Make Your Designs Stand Out with Contrast

How to effectively utilize contrasting colors, fonts, sizes, and more to create eye-catching website and app interfaces

Using contrast is one of the most powerful yet underutilized techniques for making website and mobile app designs grab attention and stand out.

This article explains what contrast means in design, why it's important, and actionable tips to intentionally leverage contrasts of colors, fonts, sizes, layouts, imagery, and negative space.

Follow these principles and you'll have website and app elements of web design that delight rather than bore users.

elements of web design


What is Contrast in Design?

Contrast refers to bold differences between visual elements - often things you intentionally juxtapose to create excitement, highlight importance, and guide the viewer's eye. For example, contrast is at play when you combine:

      A large heading with small body text

      A brightly-colored call-to-action button that pops against a muted background

      Professional serif typography alongside fun handwritten scripts

Without contrasts, designs become homogeneous and fail to direct attention. Thoughtfully balancing contrasts creates visual hierarchy - enabling key messages to stand out clearly.

Why is Contrast Important in Interfaces?

Contrast gives interfaces meaning through comparisons. Our eyes notice differences. Leveraging contrasts:

      Directs focus towards key elements like calls-to-action

      Clarifies relationships between content types (like headers and body text)

      Improves scalability by allowing important items to stand out

      Adds needed excitement to sterile layouts

      Guides users through intended paths in the interface

Overall, skillful contrast creates designs that feel bold, lively, and considered - not bland or confusing.

Tips for Using Contrast Effectively

Here are 8 techniques for thoughtfully harnessing contrast to make your designs pop:

1. Contrast Typeface Styles

      Combine serif and sans-serif body copy for visual interest

      Use display fonts like scripts or handwritten styles to contrast paragraph text

      Introduce monospace fonts to differentiate code snippets or data

2. Contrast Typography Sizes

      Leverage scale and weight to establish hierarchy

      Large/bold for headings

      Smaller/lighter for body text

      Use sizes intentionally, not just defaults

elements of web design


3. Contrast Colors

      Combine a vibrant color with neutrals for liveliness

      Use a bold accent shade with sufficient contrast against background

      Add color strategically to guides users’ attention

4. Contrast Graphic Styles

      Mix photography with illustrations

      Combine detailed images with minimalist icons

      Introduce hand-drawn elements to contrast sleek graphics

5. Contrast Layout Densities

      Alternate packed and spacious sections

      Use ‘breathing room’ to highlight focused content

6. Contrast Line Weights

      Vary strokes on icons, borders, dividers

      Thicker lines are bolder and attract more attention

7. Leverage Negative Space

      Intentional empty areas guide flow

      Surround key content with plenty of padding

8. Contrast Imagery Content

      Combine photos conveying very different feelings or activities

      Mix abstract shapes with representational figures

Type of Contrast

Best Practices

Typography

Multiple fonts, weights, styles, sizes

Color

Vibrant accents, bold combinations

Graphics

Detailed photos + minimalist icons

Layouts

Dense and spacious sections

Line Weights

Thin and thick strokes

Negative Space

Empty padding around focused content

Imagery

Abstract figures + photos

Conclusion

Skillful use of contrast creates designs that grab attention, guide users, communicate hierarchy, and look considered and exciting.
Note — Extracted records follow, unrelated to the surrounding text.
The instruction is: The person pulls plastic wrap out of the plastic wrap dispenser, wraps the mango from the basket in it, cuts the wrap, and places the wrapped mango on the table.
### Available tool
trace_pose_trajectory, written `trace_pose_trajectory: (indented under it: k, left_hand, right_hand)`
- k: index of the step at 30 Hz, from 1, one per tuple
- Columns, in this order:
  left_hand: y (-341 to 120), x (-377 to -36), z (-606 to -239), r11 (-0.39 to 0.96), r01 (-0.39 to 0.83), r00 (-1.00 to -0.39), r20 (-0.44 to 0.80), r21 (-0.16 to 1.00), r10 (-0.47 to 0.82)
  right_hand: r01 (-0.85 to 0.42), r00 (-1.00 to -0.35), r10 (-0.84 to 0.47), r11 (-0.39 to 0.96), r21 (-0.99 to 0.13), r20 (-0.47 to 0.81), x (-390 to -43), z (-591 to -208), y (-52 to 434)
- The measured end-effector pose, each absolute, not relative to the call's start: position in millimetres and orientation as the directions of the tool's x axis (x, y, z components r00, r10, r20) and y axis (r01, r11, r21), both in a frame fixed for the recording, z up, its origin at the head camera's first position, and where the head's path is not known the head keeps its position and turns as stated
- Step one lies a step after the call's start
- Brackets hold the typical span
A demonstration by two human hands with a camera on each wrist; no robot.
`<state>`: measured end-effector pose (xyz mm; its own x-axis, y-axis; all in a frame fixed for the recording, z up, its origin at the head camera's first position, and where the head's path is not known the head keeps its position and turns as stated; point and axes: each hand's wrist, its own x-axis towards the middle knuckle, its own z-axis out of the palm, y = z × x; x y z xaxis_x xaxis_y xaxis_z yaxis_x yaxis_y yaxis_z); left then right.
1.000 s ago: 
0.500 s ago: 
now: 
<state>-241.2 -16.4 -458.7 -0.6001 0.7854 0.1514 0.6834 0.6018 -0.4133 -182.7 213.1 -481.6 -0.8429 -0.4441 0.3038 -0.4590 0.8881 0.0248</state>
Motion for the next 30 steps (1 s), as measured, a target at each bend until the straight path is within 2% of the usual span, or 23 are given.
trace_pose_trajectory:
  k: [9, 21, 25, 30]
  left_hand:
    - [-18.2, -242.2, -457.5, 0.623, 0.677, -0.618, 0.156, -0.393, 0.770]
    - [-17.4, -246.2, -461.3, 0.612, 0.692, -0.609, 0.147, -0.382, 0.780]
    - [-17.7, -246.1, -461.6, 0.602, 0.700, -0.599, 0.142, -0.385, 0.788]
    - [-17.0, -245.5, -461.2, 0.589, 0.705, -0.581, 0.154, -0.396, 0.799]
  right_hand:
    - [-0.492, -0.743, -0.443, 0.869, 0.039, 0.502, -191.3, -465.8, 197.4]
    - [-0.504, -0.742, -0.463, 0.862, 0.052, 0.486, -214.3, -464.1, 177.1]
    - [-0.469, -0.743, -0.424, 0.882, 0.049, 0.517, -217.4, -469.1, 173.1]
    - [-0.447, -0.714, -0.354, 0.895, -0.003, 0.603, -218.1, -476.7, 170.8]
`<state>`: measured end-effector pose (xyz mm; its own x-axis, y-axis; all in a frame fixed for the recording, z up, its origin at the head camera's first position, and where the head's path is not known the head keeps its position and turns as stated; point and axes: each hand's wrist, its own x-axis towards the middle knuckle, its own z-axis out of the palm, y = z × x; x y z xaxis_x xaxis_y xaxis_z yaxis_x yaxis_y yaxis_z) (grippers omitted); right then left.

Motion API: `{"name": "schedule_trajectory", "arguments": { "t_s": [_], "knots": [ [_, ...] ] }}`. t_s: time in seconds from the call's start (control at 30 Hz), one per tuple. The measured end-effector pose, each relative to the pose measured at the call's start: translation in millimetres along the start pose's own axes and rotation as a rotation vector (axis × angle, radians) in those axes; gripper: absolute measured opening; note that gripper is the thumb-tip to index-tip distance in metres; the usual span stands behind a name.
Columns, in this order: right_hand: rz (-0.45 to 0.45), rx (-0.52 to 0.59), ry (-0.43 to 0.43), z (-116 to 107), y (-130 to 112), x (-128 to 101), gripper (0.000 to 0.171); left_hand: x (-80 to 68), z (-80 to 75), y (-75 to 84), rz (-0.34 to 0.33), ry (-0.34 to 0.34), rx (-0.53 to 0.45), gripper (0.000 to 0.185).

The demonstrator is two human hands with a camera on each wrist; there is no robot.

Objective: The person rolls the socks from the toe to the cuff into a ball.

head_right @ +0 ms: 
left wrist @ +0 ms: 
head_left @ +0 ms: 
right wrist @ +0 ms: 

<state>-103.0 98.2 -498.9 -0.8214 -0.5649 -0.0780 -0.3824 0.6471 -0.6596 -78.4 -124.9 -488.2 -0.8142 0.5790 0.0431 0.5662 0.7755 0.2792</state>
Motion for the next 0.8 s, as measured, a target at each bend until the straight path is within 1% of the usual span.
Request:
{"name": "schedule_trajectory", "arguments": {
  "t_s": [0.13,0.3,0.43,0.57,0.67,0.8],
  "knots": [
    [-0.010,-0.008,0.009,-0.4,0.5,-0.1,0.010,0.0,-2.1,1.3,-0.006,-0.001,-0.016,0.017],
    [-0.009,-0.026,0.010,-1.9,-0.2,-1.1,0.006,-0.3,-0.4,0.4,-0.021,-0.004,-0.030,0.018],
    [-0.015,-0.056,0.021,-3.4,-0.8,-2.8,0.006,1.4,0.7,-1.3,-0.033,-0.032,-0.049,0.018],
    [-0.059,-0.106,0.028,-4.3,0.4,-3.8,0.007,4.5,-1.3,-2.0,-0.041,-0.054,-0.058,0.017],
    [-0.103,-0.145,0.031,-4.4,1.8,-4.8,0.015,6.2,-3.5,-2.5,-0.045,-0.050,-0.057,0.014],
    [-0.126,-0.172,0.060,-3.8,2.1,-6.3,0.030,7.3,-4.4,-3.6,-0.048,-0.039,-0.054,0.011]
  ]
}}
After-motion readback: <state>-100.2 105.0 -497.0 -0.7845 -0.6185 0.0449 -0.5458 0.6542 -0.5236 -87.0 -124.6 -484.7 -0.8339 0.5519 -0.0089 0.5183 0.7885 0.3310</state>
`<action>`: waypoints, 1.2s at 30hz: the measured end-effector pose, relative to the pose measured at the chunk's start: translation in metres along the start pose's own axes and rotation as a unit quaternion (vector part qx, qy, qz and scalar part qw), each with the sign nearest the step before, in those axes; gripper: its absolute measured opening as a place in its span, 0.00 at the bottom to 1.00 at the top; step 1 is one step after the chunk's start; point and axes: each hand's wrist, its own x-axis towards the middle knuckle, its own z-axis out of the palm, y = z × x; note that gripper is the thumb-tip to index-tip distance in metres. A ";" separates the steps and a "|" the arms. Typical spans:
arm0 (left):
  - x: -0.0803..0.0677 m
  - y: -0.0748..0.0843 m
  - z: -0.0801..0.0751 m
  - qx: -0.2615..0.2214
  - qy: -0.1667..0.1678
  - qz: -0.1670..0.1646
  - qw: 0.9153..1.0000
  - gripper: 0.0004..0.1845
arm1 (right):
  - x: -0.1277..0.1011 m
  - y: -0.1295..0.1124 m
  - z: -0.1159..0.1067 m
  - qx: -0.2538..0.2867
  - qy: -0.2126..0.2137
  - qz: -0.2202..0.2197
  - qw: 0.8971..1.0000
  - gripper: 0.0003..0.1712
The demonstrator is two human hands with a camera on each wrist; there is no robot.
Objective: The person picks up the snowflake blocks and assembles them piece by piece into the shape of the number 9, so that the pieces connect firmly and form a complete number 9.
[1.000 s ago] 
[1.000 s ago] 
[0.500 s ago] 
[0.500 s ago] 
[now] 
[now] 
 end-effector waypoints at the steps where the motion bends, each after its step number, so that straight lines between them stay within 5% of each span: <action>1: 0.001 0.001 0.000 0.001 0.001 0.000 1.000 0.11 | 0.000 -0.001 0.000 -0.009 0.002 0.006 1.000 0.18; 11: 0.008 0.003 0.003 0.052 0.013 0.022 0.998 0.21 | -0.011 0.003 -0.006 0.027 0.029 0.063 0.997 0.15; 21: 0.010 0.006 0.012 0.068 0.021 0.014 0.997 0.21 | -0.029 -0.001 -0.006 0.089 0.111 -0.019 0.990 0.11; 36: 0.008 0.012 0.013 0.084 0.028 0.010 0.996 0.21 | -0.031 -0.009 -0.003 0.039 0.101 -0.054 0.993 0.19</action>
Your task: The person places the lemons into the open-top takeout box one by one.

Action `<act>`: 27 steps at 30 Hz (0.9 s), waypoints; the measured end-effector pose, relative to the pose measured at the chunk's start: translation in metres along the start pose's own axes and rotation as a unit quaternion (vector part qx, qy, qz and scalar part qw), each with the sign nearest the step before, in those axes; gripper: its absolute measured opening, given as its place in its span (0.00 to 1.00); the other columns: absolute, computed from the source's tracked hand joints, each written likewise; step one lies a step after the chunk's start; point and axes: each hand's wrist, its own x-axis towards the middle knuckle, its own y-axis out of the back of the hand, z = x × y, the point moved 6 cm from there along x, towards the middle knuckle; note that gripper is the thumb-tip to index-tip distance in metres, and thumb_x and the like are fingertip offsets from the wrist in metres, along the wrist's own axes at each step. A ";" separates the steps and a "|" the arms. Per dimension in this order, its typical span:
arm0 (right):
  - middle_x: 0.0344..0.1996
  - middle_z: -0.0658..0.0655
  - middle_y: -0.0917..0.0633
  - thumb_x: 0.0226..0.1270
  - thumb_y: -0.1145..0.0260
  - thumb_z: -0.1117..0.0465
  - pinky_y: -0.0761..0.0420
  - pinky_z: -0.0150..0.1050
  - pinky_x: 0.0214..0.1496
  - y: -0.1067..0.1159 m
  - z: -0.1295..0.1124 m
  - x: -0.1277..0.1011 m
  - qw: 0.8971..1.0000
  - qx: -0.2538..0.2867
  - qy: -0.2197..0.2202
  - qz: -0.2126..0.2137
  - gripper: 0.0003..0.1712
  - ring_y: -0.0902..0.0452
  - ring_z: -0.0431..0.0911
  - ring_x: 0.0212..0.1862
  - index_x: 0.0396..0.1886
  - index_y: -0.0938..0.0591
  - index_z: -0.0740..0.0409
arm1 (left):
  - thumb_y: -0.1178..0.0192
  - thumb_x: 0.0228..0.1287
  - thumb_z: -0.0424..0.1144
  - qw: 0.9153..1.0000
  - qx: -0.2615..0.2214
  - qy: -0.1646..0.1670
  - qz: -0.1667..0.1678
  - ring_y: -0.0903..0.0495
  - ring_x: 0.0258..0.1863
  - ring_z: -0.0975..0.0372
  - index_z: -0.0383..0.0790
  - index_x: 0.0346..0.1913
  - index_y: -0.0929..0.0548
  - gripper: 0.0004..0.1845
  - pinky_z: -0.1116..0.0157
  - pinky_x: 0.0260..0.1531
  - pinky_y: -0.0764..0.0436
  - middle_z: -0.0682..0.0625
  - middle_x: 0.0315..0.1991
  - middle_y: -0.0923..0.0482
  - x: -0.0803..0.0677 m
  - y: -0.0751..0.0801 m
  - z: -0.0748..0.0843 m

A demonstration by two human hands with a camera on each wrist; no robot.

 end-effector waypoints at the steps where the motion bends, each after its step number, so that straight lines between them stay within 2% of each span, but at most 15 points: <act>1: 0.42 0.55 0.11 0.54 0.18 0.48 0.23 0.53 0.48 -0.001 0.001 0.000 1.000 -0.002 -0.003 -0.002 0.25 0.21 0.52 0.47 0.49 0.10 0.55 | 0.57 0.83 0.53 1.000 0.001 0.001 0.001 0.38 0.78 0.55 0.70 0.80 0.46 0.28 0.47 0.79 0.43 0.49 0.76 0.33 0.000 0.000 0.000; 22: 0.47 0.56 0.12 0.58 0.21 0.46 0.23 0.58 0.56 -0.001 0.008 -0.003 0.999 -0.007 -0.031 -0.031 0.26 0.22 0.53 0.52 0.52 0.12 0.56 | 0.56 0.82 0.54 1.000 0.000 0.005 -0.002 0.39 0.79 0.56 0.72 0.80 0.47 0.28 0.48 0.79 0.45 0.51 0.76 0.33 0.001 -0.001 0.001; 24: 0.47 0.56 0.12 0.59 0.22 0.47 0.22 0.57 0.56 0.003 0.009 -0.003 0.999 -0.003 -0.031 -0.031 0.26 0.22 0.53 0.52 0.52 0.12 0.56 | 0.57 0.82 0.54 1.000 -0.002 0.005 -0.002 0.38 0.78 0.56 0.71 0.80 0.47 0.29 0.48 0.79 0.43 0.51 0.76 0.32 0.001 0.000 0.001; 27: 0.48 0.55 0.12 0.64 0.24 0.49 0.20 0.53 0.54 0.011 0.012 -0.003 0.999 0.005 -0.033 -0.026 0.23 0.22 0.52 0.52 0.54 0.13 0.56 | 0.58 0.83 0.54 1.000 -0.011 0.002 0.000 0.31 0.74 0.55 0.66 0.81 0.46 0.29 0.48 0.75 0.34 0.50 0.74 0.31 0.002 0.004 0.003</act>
Use the principles in this article to make informed decisions about combining and balancing contrasting elements for interfaces with delightful and functional visuals.

Through bold typography, thoughtful colors, strategic graphics, and other contrasts, you can craft designs that resonate rather than blend into the background. So challenge defaults and homogeneity - and watch your interfaces pop!